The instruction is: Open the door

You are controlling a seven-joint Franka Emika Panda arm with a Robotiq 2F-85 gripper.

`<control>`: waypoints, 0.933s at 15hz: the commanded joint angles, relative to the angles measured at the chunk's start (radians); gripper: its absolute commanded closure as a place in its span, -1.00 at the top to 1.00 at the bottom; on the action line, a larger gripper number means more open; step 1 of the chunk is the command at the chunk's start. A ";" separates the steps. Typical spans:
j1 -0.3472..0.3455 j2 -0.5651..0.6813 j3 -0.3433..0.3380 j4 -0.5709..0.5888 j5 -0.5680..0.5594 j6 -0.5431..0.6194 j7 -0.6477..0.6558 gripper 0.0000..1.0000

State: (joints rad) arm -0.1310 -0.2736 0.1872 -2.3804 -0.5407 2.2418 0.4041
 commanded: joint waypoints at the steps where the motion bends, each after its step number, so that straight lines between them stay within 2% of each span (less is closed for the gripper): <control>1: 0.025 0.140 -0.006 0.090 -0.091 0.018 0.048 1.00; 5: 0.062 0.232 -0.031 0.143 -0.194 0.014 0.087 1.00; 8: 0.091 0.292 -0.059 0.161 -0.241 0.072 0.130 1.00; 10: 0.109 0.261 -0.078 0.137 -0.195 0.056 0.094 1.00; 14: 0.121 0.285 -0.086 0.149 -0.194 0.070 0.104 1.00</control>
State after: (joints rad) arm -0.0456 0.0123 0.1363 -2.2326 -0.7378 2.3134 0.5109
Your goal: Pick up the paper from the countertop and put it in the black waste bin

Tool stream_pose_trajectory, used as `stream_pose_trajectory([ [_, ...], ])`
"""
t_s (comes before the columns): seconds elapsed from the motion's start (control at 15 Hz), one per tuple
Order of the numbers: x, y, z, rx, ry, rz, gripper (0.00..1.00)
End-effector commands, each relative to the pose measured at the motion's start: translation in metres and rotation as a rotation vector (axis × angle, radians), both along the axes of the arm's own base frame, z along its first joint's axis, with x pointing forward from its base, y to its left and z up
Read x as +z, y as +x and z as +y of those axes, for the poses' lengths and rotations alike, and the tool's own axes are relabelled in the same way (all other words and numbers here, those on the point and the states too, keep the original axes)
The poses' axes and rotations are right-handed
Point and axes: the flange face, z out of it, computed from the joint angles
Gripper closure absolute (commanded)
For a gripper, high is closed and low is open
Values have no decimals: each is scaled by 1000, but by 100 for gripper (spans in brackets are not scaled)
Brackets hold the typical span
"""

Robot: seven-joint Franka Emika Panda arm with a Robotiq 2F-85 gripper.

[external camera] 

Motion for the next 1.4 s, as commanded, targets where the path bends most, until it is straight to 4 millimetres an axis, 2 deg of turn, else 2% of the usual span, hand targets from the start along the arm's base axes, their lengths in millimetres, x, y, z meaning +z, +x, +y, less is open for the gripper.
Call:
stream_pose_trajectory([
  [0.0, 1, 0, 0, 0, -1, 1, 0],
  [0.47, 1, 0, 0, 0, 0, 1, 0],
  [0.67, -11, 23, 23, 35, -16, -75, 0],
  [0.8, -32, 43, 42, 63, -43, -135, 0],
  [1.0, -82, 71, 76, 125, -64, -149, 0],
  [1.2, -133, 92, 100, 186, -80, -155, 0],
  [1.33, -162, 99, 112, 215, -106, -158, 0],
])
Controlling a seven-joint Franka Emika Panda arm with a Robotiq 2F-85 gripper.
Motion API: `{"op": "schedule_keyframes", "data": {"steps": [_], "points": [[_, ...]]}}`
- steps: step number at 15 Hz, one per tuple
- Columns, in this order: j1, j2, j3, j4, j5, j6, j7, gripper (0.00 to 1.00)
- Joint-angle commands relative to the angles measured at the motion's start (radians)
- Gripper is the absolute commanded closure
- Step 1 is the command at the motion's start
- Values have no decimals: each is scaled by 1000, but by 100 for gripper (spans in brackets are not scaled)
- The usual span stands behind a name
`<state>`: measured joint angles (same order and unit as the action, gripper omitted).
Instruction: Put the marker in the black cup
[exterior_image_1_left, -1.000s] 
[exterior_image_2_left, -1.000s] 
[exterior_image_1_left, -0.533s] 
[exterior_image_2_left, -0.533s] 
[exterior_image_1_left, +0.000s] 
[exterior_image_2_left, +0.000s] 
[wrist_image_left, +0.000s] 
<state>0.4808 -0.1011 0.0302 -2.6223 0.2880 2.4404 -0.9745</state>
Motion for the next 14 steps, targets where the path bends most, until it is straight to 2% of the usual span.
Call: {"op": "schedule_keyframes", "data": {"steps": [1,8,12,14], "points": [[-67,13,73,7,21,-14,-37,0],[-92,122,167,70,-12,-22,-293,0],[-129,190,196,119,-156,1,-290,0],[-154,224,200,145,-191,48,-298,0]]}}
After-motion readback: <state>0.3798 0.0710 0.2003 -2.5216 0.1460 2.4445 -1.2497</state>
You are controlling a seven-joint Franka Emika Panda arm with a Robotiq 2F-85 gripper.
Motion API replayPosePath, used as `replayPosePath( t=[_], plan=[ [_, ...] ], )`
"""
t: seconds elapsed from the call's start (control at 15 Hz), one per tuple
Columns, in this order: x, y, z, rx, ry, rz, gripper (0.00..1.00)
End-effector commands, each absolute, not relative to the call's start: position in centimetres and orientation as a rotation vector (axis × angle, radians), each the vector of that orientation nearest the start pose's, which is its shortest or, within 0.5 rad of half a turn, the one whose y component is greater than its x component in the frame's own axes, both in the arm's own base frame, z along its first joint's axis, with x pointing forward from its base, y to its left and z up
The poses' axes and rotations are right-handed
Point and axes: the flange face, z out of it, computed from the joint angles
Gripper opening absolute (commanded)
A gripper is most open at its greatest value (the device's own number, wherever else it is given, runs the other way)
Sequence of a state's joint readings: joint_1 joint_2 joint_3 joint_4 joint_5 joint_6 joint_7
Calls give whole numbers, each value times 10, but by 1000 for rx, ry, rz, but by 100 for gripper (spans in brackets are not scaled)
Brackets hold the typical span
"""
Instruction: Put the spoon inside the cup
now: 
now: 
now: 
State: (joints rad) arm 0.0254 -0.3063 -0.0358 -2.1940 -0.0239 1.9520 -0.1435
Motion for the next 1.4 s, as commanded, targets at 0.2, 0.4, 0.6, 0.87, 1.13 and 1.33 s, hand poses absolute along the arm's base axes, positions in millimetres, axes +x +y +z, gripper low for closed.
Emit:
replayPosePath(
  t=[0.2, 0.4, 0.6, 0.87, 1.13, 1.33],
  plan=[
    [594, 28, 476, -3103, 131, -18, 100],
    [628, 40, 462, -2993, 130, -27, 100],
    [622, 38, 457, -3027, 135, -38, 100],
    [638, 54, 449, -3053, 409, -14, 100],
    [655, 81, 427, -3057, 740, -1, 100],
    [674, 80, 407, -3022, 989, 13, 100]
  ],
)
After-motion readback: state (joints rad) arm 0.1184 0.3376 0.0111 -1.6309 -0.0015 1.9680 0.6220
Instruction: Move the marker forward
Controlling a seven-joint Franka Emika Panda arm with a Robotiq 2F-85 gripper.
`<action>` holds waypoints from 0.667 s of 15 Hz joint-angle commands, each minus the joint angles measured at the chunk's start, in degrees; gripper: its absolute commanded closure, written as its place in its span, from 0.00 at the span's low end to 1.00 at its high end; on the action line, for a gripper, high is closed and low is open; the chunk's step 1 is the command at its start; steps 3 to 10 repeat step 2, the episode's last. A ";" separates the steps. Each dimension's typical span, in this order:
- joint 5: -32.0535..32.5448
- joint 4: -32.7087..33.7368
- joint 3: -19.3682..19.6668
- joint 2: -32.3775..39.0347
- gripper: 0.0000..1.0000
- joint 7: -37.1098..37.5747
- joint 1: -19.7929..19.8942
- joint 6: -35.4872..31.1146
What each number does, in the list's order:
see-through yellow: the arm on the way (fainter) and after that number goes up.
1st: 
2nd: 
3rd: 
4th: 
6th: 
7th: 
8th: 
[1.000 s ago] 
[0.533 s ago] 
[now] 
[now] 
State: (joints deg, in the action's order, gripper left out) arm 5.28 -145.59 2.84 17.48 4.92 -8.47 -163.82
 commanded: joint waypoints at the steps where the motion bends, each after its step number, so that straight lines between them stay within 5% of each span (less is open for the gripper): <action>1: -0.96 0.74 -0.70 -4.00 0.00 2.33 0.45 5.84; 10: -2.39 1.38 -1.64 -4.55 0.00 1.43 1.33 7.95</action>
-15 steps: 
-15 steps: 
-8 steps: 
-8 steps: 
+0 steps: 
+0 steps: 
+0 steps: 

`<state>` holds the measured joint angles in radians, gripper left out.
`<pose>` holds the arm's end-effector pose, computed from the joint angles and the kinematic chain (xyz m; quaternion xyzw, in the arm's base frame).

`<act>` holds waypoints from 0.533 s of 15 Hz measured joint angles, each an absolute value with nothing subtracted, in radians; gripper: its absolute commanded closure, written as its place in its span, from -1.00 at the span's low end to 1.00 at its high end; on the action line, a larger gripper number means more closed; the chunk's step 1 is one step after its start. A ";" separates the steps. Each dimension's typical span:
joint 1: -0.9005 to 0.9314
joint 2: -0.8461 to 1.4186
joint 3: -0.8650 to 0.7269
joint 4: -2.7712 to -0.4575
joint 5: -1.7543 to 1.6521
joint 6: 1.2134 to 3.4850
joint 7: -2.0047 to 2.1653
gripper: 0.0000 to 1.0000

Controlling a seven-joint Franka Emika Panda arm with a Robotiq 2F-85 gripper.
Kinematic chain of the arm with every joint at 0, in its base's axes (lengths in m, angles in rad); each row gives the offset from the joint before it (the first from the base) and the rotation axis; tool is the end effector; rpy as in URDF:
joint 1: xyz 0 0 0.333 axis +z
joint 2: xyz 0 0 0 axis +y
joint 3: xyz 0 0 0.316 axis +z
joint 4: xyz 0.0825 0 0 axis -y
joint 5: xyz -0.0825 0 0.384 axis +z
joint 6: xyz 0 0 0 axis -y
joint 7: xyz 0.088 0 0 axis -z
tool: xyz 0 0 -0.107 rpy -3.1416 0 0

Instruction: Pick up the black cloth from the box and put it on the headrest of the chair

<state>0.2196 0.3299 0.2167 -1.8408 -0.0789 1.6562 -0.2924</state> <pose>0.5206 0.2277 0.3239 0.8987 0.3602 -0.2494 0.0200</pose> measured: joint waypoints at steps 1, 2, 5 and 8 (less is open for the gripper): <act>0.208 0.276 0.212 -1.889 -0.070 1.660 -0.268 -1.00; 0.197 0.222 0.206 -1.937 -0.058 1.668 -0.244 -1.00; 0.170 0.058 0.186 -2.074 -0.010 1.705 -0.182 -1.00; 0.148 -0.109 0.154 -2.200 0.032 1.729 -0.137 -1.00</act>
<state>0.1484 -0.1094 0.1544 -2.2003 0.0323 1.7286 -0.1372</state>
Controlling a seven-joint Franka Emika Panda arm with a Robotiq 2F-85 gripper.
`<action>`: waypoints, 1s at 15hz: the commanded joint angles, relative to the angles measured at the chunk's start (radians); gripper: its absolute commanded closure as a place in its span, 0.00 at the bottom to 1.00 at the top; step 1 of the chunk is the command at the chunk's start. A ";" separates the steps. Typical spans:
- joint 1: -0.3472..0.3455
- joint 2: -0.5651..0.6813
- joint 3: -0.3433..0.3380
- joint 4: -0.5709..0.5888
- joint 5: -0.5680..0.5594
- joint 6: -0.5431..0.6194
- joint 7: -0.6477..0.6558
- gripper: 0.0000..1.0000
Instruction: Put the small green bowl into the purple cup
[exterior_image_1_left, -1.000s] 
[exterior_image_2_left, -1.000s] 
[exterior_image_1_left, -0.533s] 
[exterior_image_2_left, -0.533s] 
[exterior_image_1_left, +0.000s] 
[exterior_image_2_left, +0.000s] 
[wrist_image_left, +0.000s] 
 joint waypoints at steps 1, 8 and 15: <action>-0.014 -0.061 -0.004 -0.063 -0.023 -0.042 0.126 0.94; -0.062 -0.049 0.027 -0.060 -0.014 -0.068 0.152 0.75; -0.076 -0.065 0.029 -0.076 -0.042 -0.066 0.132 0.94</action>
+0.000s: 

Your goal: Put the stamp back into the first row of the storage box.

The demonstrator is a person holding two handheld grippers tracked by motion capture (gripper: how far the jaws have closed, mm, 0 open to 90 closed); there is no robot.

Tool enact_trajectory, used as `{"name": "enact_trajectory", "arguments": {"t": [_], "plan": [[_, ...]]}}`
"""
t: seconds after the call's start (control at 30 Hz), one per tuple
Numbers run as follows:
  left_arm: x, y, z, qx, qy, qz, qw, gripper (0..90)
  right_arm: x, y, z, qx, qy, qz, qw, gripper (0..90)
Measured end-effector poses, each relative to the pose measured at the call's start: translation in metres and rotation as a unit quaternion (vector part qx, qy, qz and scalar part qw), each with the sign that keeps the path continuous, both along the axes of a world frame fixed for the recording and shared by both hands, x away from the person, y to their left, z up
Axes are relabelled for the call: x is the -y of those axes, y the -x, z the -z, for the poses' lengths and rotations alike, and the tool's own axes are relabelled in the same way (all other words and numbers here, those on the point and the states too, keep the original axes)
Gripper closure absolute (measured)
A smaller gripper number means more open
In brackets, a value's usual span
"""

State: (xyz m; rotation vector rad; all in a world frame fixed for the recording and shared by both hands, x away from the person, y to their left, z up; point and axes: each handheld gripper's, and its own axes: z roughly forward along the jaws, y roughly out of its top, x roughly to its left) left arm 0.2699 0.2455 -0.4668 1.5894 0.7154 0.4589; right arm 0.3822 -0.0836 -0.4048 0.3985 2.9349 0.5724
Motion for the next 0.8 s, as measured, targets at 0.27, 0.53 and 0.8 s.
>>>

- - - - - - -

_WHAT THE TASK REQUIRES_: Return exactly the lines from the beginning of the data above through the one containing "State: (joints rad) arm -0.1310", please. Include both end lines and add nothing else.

_OUTPUT_:
The instruction is: Open the door

You are controlling a seven-joint Franka Emika Panda arm with a Robotiq 2F-85 gripper.

`<control>`: waypoints, 0.933s at 15hz: the commanded joint angles, relative to the angles measured at the chunk's start (radians); gripper: its absolute commanded closure as a place in its span, -1.00 at the top to 1.00 at the bottom; on the action line, a larger gripper number means more open; step 1 of the chunk is the command at the chunk's start. A ";" separates the steps. Typical spans:
j1 -0.3472..0.3455 j2 -0.5651..0.6813 j3 -0.3433..0.3380 j4 -0.5709..0.5888 j5 -0.5680..0.5594 j6 -0.5431..0.6194 j7 -0.6477..0.6558 gripper 0.0000..1.0000

State: (joints rad) arm -0.1310 -0.2736 0.1872 -2.3804 -0.5407 2.2418 0.4041

Nothing more is needed to complete the output.